Даспри схватил госпожу Андермат за руку и прошептал:
– Главное, не двигайтесь! Что бы вы ни увидели и ни услышали, сидите тихо.
Кто-то вошел. Я тут же узнал Альфреда Варена по удивительному сходству с его братом Этьеном. Та же тяжелая походка, то же землистое лицо, заросшее бородой.
Варен вошел, тревожно озираясь, как человек, который привык бояться расставленных всюду ловушек и поэтому нутром чует их. Он окинул комнату взглядом, и у меня сложилось впечатление, что камин, загороженный бархатными занавесями, показался ему подозрительным. Он сделал три шага в нашу сторону. Но какая-то мысль, несомненно более важная, отвлекла его внимание. Он повернулся к стене и остановился около мозаичного старого короля с пышной бородой и сверкающим мечом. Взобравшись на стул, он долго рассматривал его, обводя пальцем контуры плеч и лица, простукивая отдельные части изображения.

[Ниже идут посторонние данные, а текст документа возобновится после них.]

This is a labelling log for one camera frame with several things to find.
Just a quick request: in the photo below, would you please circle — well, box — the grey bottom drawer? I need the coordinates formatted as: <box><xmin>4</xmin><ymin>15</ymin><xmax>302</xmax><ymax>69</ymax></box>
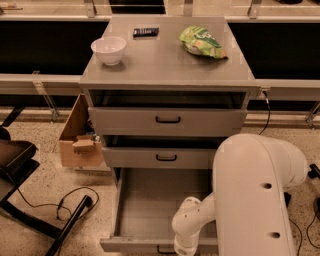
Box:
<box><xmin>100</xmin><ymin>168</ymin><xmax>212</xmax><ymax>255</ymax></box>

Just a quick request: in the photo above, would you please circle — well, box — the grey drawer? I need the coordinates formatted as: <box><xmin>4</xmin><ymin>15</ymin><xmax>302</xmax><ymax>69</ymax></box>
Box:
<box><xmin>102</xmin><ymin>135</ymin><xmax>225</xmax><ymax>169</ymax></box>
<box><xmin>88</xmin><ymin>107</ymin><xmax>247</xmax><ymax>137</ymax></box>
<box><xmin>100</xmin><ymin>168</ymin><xmax>212</xmax><ymax>255</ymax></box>

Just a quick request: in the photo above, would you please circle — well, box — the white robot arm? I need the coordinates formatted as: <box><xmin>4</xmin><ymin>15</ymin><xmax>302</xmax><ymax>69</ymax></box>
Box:
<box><xmin>172</xmin><ymin>134</ymin><xmax>308</xmax><ymax>256</ymax></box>

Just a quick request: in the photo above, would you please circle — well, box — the grey drawer cabinet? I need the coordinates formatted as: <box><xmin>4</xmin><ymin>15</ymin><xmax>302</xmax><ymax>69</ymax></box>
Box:
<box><xmin>79</xmin><ymin>15</ymin><xmax>260</xmax><ymax>188</ymax></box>

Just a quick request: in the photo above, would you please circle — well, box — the grey top drawer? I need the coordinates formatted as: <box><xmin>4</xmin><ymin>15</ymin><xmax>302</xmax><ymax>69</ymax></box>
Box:
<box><xmin>88</xmin><ymin>107</ymin><xmax>247</xmax><ymax>137</ymax></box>

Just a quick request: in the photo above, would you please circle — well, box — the grey middle drawer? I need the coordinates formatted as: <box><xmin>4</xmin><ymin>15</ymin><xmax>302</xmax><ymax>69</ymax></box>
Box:
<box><xmin>102</xmin><ymin>135</ymin><xmax>225</xmax><ymax>169</ymax></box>

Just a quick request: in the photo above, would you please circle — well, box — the cardboard box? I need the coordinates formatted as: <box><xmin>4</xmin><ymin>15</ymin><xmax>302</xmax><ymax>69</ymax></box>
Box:
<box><xmin>59</xmin><ymin>94</ymin><xmax>103</xmax><ymax>167</ymax></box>

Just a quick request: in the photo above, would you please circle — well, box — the white bowl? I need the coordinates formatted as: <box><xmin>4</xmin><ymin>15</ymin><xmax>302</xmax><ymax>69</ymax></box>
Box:
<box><xmin>91</xmin><ymin>36</ymin><xmax>127</xmax><ymax>66</ymax></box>

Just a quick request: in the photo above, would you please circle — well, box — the green chip bag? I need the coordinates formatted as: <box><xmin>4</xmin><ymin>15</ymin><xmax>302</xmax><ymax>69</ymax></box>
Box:
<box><xmin>179</xmin><ymin>26</ymin><xmax>227</xmax><ymax>59</ymax></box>

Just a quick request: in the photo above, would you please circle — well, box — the black candy bar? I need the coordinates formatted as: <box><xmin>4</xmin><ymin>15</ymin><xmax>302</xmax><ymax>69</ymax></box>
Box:
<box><xmin>133</xmin><ymin>27</ymin><xmax>159</xmax><ymax>38</ymax></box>

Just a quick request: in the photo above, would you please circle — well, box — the black caster at right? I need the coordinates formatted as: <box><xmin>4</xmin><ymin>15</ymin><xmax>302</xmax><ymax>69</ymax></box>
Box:
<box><xmin>308</xmin><ymin>164</ymin><xmax>320</xmax><ymax>179</ymax></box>

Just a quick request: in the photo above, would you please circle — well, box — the black cable on floor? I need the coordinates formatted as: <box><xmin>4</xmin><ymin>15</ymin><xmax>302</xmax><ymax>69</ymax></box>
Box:
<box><xmin>16</xmin><ymin>186</ymin><xmax>100</xmax><ymax>223</ymax></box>

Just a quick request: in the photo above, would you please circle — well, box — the black cart frame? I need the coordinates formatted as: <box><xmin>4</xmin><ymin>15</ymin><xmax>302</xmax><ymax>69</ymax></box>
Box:
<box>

Вдруг он резко спрыгнул со стула и отскочил от стены. Раздались шаги. На пороге появился господин Андермат.
Банкир вскрикнул от изумления:
– Вы? Вы! Так это вы меня вызвали?
– Я? Вовсе нет, – возразил Варен хриплым голосом, напоминающим голос брата. – Я пришел сюда из-за вашего письма.
– Из-за моего письма?!
– Из-за письма, подписанного вами, в котором вы мне предлагаете…
– Я не писал вам.
– Как? Вы мне не писали?!
Инстинктивно Варен насторожился, опасаясь, видимо, не банкира, а неизвестного врага, который и заманил его в эту ловушку. Он второй раз посмотрел в нашу сторону, а потом стремительно направился к двери.
Господин Андермат преградил ему дорогу.
– Что вы собираетесь делать, Варен?
– Мне не нравятся эти штучки. Я ухожу. До свидания.
– Минуточку!
– Послушайте, господин Андермат, не стоит настаивать. Нам нечего сказать друг другу.
– Мы должны многое сказать друг другу, да и случай подходящий.
– Позвольте пройти.
– Нет, нет и нет! Не позволю!
Варен отступил, напуганный решительным поведением банкира, и пробормотал:
– Хорошо, давайте поговорим. Только побыстрее, и дело с концом!